Albert Mason was found collapsed in his council flat in March, less than two months after council plumbers fitted a warm air unit in his kitchen.
Carbon monoxide was circulating through the flat because a fresh air duct and a sealing plate on the system had not been properly fixed.
The director of Labour-controlled Manchester's direct works department, Penny Badcoe, resigned after publication of the report, which found dangerous faults left in many of the 1,840 homes where the department was replacing obsolete heating systems at a cost of pounds 1.6m.
Some newly-fitted units incorporated the same dangers discovered in Mr Mason's flat at Hendham Vale. Others had loosely supported flues, unsafe joints on flue pipes, or poor ventilation to the gas heaters.
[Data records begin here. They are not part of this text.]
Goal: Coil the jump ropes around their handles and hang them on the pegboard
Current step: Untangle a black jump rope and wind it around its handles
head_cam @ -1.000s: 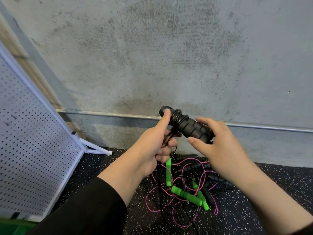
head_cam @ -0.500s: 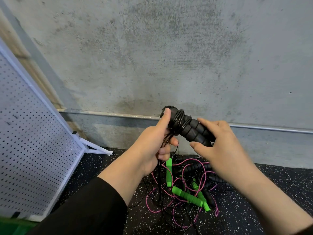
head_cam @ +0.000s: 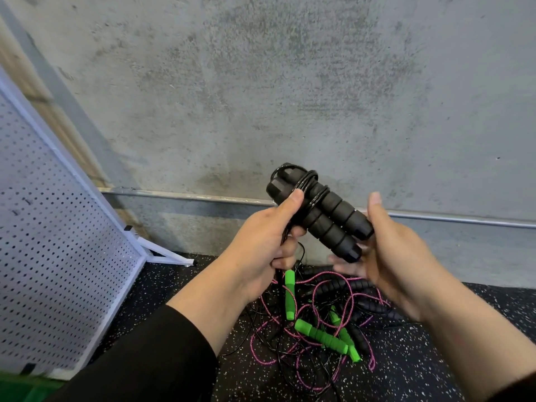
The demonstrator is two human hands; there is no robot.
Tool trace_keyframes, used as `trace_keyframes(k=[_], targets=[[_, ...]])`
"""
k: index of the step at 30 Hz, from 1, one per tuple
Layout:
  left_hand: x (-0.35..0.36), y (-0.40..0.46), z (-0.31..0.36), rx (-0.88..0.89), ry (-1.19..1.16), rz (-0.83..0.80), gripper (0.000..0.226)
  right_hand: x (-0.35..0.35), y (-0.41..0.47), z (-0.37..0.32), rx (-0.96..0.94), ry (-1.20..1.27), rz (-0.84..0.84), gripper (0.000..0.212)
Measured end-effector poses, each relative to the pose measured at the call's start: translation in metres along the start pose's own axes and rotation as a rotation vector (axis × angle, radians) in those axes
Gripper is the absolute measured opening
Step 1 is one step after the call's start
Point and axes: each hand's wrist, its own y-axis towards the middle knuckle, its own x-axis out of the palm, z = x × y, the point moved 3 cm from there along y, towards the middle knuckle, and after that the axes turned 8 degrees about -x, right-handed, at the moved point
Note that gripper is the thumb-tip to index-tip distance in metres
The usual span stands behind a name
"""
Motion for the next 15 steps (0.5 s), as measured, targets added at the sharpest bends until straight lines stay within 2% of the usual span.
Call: trace_keyframes(k=[3, 8, 11, 13, 15], targets=[[0.001, 0.001, 0.002, 0.017, 0.026, -0.007, 0.035, 0.006, -0.009, 0.0, 0.232, 0.192, -0.228, 0.068], [0.001, 0.0, 0.001, -0.012, 0.038, -0.032, 0.039, 0.006, -0.01, -0.003, 0.219, 0.312, -0.348, 0.063], [0.0, 0.001, 0.002, -0.032, 0.047, -0.056, 0.044, 0.005, -0.005, -0.002, 0.077, 0.278, -0.24, 0.052], [-0.001, 0.002, 0.001, -0.068, 0.072, -0.049, 0.055, 0.0, -0.001, -0.005, -0.093, 0.084, -0.11, 0.033], [-0.001, 0.002, -0.001, -0.114, 0.111, -0.035, 0.076, -0.005, 0.001, -0.009, -0.246, -0.148, -0.039, 0.021]])
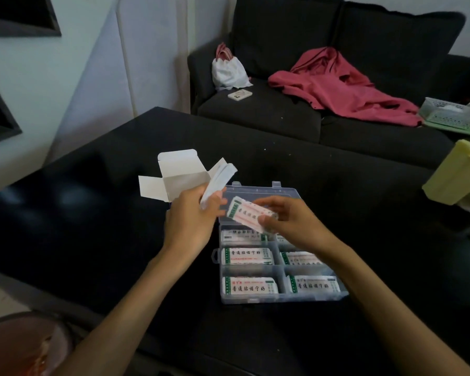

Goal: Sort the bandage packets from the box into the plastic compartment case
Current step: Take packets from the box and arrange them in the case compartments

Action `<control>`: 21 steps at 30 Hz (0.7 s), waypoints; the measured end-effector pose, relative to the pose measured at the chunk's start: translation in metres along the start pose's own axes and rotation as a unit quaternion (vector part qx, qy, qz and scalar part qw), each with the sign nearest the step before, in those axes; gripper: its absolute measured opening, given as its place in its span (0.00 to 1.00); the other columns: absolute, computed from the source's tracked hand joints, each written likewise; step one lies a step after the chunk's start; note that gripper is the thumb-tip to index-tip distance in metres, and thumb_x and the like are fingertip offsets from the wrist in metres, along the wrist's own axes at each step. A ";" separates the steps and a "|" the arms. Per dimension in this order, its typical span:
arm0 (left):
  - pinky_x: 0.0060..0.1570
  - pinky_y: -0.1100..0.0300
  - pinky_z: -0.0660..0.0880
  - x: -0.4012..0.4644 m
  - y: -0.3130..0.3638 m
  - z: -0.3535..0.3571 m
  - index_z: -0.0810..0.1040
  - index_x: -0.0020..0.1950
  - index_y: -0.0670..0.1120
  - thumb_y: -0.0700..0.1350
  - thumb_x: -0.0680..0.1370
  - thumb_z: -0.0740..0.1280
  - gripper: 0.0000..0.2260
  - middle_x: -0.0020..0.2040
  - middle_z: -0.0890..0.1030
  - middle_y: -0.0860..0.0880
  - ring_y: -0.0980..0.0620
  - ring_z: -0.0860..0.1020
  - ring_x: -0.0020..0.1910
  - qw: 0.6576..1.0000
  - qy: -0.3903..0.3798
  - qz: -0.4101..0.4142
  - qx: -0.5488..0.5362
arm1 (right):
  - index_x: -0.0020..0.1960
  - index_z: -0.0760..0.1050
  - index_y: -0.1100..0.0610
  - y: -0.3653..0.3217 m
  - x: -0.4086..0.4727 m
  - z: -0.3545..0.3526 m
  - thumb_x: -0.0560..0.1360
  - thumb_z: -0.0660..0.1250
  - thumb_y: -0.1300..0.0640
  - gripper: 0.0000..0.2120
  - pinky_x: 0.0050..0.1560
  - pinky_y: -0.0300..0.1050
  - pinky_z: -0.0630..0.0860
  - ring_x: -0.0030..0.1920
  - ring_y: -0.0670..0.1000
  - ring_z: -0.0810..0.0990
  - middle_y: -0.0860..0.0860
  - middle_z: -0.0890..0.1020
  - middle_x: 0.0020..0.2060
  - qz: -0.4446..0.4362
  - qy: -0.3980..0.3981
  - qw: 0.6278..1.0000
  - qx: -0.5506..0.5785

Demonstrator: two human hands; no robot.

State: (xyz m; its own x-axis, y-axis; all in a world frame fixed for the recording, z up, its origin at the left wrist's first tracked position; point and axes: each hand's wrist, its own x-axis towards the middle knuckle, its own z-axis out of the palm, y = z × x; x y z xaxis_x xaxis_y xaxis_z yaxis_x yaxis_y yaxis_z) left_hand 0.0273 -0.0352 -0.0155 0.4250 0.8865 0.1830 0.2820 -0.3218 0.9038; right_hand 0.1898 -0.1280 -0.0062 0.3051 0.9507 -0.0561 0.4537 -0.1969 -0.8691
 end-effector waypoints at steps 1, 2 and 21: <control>0.45 0.55 0.80 0.002 -0.001 -0.005 0.78 0.58 0.51 0.49 0.80 0.60 0.10 0.47 0.83 0.55 0.58 0.82 0.43 1.000 0.002 -0.015 -0.017 | 0.59 0.72 0.51 0.003 0.004 -0.001 0.76 0.64 0.62 0.13 0.43 0.38 0.80 0.51 0.47 0.80 0.50 0.79 0.53 -0.011 0.001 0.999 -0.030; 0.45 0.57 0.80 0.004 -0.001 -0.008 0.78 0.58 0.51 0.47 0.81 0.60 0.10 0.46 0.83 0.54 0.58 0.82 0.42 0.999 0.000 -0.031 -0.039 | 0.59 0.71 0.51 0.005 0.008 -0.002 0.76 0.64 0.62 0.13 0.44 0.39 0.80 0.52 0.47 0.80 0.50 0.79 0.53 -0.026 -0.007 0.998 -0.056; 0.20 0.70 0.61 0.002 0.009 -0.025 0.78 0.53 0.44 0.53 0.81 0.57 0.16 0.32 0.72 0.51 0.59 0.66 0.26 0.888 -0.176 -0.259 -0.336 | 0.55 0.78 0.51 0.007 0.020 0.010 0.74 0.68 0.52 0.11 0.44 0.36 0.72 0.46 0.43 0.74 0.47 0.77 0.48 -0.067 0.040 0.964 -0.254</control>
State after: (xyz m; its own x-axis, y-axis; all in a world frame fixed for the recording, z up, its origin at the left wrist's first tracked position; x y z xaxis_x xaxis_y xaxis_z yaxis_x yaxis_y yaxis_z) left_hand 0.0091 -0.0280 0.0023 0.6644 0.6608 -0.3492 -0.0089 0.4742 0.8804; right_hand 0.1906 -0.1084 -0.0187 0.2709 0.9579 0.0956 0.8385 -0.1860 -0.5122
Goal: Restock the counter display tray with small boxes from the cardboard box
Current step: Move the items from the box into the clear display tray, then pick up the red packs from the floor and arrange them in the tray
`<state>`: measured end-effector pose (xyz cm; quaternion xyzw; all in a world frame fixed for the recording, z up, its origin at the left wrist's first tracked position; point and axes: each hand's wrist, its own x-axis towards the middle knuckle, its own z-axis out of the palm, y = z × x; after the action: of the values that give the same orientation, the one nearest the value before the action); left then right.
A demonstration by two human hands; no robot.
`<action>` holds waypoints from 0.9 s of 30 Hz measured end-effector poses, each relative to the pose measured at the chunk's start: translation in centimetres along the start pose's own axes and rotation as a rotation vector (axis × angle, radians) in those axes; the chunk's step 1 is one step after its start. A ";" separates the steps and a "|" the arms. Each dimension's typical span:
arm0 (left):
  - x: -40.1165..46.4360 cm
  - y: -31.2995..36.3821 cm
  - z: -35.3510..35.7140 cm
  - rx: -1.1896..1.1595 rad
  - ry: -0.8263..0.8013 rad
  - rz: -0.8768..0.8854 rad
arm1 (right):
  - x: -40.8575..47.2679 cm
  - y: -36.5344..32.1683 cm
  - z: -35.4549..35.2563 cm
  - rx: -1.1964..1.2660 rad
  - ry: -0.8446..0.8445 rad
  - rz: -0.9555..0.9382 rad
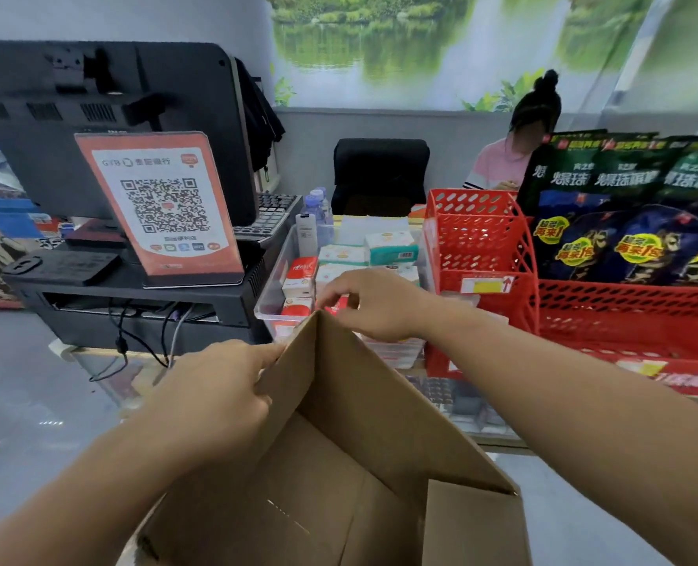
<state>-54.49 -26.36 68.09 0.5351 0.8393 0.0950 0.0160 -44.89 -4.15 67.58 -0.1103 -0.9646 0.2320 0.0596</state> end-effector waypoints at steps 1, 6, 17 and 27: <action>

Tape had been used instead of screws to fix connections, old electrical circuits had not been re-wired, and manufacturers' installation instructions had been ignored.
The council's plumbers had not been trained to do the job. 'Warm air systems were unfamiliar to almost the entire labour force - their experience had been on 'wet' systems associated with conventional radiators,' the report, by Arthur Sandford, the council's chief executive, said. Many workers were told they could 'pick it up as they went along'. Consequently, only about one in 10 new systems had been fitted safely.
Up to 70 council employees may be subject to disciplinary action, and some plumbers may have suffered long-term industrial illness. The report said asbestos lagging on old heating units was removed by some workers without proper training or supervision.
But inadequate records did not reveal where workers were deployed. The council still does not know who installed the heater at Mr Mason's flat. 'Something has gone dreadfully and seriously wrong with the direct works department,' Graham Stringer, the council leader, said.
An audit of heating systems in Manchester council housing is expected to begin soon. Ms Badcoe took up her post in March 1992, shortly before replacement work began. Her resignation was 'her decision and hers alone', Mr Stringer said.